● What to produce
Pictures do not belong in your copy. Repeat all the other data exactly.

● Given material
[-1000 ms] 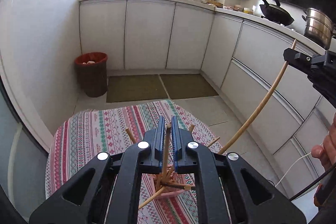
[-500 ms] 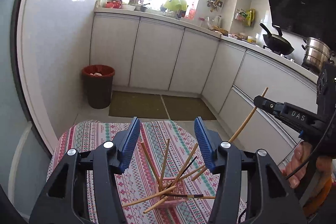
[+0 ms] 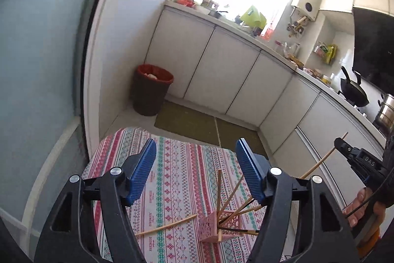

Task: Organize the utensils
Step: 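Open the left gripper to drop the chopstick into the basket, then lower the left gripper onto another loose chopstick and grasp it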

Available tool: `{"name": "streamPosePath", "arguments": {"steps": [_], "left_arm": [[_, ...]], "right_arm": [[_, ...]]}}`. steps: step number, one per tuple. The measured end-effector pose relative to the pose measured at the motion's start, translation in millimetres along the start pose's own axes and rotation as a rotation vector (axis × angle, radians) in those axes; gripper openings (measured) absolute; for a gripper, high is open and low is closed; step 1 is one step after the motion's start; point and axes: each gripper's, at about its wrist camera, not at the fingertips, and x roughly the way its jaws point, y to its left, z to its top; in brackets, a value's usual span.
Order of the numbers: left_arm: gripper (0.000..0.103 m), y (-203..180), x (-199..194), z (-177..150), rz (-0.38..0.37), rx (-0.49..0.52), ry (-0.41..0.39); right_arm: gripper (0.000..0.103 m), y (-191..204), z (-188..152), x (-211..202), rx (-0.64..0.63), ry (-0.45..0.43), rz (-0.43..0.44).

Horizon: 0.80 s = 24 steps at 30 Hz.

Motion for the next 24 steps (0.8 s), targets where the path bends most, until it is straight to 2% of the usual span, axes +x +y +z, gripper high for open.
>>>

● Exercise answer
[-1000 ms] 
[-500 ms] 
[+0 ms] 

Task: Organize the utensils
Step: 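Open the left gripper to drop the chopstick into the basket, then lower the left gripper onto another loose chopstick and grasp it
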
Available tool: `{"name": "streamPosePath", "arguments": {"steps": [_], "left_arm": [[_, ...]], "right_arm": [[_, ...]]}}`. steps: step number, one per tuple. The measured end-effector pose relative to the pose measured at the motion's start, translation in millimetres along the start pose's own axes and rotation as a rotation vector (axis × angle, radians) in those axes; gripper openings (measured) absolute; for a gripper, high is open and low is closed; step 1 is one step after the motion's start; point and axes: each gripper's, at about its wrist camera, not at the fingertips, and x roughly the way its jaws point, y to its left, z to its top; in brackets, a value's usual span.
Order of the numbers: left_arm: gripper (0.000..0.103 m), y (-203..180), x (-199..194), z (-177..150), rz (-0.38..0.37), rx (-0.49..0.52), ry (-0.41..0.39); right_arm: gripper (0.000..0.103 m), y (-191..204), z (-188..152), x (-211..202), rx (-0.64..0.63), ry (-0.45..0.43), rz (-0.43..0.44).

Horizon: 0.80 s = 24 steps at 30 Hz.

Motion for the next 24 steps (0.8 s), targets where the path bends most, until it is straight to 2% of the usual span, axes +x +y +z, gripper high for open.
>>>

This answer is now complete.